Eliza devoit quitter sa patrie, ses parens, ses amis pour venir s’asseoir à côté de moi, et vivre parmi les miens. Quelle félicité je m’étois promise ! quelle joie je me faisois de la voir recherchée des hommes de génie ! chérie des femmes du goût le plus difficile ! Je me disois, Eliza est jeune, et tu touches à ton dernier terme. C’est elle qui te fermera les yeux. Vaine espérance ! ô renversement de toutes les probabilités humaines ! ma vieillesse a survécu à ses beaux jours. Il n’y a plus personne au monde pour moi. Le destin m’a condamné à vivre et à mourir seul.

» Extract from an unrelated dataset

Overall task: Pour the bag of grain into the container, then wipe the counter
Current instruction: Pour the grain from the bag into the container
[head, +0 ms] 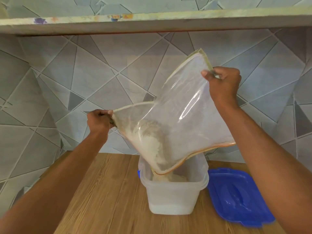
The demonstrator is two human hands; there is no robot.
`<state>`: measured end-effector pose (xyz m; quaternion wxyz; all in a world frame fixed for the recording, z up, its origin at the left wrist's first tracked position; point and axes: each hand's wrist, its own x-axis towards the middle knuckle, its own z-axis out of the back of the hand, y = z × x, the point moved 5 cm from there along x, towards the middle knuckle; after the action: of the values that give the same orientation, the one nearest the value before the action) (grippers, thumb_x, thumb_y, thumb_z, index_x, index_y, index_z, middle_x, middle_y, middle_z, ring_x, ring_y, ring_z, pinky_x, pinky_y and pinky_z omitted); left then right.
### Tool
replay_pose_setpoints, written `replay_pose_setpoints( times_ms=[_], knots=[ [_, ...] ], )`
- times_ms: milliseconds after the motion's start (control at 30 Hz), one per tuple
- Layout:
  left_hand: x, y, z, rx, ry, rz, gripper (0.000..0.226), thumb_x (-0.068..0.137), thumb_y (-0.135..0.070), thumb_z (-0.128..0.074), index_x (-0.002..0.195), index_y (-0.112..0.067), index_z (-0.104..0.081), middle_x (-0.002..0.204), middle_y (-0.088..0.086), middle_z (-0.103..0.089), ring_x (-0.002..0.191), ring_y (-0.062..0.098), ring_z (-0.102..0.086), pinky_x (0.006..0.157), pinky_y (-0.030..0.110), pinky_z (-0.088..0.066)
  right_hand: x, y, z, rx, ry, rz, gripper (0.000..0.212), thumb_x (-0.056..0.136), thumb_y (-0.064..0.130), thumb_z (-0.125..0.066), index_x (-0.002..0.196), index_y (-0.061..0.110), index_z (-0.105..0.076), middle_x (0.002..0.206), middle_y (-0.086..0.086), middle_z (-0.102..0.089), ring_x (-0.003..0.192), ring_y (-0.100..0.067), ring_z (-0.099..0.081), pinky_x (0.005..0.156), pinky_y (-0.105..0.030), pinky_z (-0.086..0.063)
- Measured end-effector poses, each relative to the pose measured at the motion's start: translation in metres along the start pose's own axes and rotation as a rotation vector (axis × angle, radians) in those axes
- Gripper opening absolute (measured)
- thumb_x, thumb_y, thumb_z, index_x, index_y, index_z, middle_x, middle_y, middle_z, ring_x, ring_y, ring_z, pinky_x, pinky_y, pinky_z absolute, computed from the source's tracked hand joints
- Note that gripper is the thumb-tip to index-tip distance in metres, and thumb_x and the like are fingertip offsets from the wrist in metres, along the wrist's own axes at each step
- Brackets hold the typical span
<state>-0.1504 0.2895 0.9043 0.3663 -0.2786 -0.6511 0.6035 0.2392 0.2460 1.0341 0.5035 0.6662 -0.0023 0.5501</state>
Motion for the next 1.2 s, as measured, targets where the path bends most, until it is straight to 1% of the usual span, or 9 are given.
replay_pose_setpoints(
  times_ms=[67,167,367,433,500,633,900,1067,1200],
  knots=[
    [0.000,0.000,-0.003,-0.004,0.027,0.007,0.018,0.093,0.012,-0.055,0.094,0.002,-0.070,0.093,0.014,-0.068,0.080,0.030,-0.068,0.068,0.044,-0.065,0.002,-0.008,0.006,0.016,-0.064,-0.044,0.033,0.086,0.030,-0.078,0.068,0.006,-0.064,0.057,0.005,-0.051,0.058,-0.012,-0.047,0.059,-0.025,-0.044],
    [-0.004,-0.006,-0.006,0.015,0.007,0.001,0.011,0.094,0.005,-0.060,0.092,-0.001,-0.069,0.087,0.010,-0.066,0.080,0.029,-0.066,0.069,0.043,-0.064,-0.002,-0.009,0.003,-0.024,0.062,-0.036,0.023,0.086,0.026,-0.079,0.071,0.012,-0.068,0.057,0.016,-0.048,0.051,0.001,-0.048,0.056,-0.015,-0.037],
    [-0.009,-0.014,-0.013,0.050,0.028,-0.049,0.016,0.094,0.002,-0.063,0.082,-0.009,-0.068,0.086,0.010,-0.067,0.083,0.029,-0.067,0.074,0.045,-0.064,-0.006,-0.026,0.017,0.002,0.025,-0.077,0.049,0.085,0.023,-0.079,0.050,0.028,-0.046,0.049,0.015,-0.038,0.048,-0.002,-0.043,0.054,-0.015,-0.036],
    [-0.010,-0.019,-0.016,0.068,0.037,-0.076,0.017,0.094,0.002,-0.063,0.082,-0.009,-0.068,0.085,0.008,-0.067,0.082,0.029,-0.068,0.074,0.045,-0.064,-0.008,-0.027,0.021,-0.009,0.026,-0.067,0.048,0.084,0.022,-0.079,0.050,0.025,-0.045,0.048,0.014,-0.036,0.043,0.001,-0.042,0.049,-0.008,-0.031],
    [-0.012,-0.021,-0.019,0.068,0.056,-0.088,0.011,0.094,0.001,-0.064,0.088,-0.007,-0.069,0.084,0.006,-0.066,0.084,0.029,-0.069,0.074,0.045,-0.064,-0.007,-0.032,0.027,-0.007,-0.011,-0.070,0.046,0.085,0.025,-0.079,0.053,0.019,-0.047,0.051,0.014,-0.035,0.046,-0.002,-0.037,0.051,-0.013,-0.032],
    [-0.010,-0.022,-0.021,0.101,0.030,-0.096,0.021,0.095,0.002,-0.062,0.080,-0.013,-0.068,0.084,0.004,-0.065,0.090,0.031,-0.068,0.074,0.042,-0.063,-0.011,-0.032,0.028,-0.025,0.057,-0.049,0.055,0.085,0.021,-0.079,0.050,0.025,-0.037,0.049,0.011,-0.028,0.041,-0.003,-0.034,0.046,-0.010,-0.026],
    [-0.011,-0.026,-0.025,0.074,0.020,-0.119,0.018,0.095,0.000,-0.062,0.083,-0.011,-0.068,0.085,0.005,-0.065,0.089,0.028,-0.066,0.063,0.031,-0.058,-0.012,-0.036,0.031,-0.007,0.002,-0.070,0.032,0.086,0.023,-0.078,0.064,0.011,-0.058,0.054,0.017,-0.044,0.045,0.008,-0.046,0.048,-0.004,-0.030],
    [-0.003,-0.033,-0.024,0.078,0.023,-0.132,0.013,0.092,-0.001,-0.066,0.089,-0.012,-0.072,0.095,0.011,-0.071,0.091,0.032,-0.071,0.078,0.048,-0.064,-0.008,-0.047,0.033,0.016,0.012,-0.089,0.044,0.085,0.021,-0.079,0.054,0.021,-0.049,0.043,0.015,-0.036,0.045,0.000,-0.036,0.050,-0.014,-0.033],
    [0.001,-0.036,-0.020,0.085,0.026,-0.107,0.014,0.092,0.000,-0.065,0.088,-0.011,-0.071,0.098,0.015,-0.071,0.094,0.036,-0.071,0.077,0.046,-0.063,-0.003,-0.043,0.031,0.047,0.041,-0.077,0.047,0.084,0.025,-0.080,0.054,0.018,-0.045,0.054,0.011,-0.031,0.048,-0.003,-0.031,0.051,-0.020,-0.031]
  ],
)
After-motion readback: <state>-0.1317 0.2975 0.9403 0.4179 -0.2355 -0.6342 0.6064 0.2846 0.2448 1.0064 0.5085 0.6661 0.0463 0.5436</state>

Eliza avoit l’esprit cultivé ; mais cet art, on ne le sentoit jamais. Il n’avoit fait qu’embellir la nature ; il ne servoit en elle qu’à faire durer le charme. À chaque moment elle plaisoit plus ; à chaque moment elle intéressoit davantage. C’est l’impression qu’elle avoit faite aux Indes ; c’est l’impression qu’elle faisoit en Europe. Eliza étoit donc très-belle ? Non, elle n’étoit que belle ; mais il n’y avoit point de beauté qu’elle n’effaçât, parce qu’elle étoit la seule comme elle.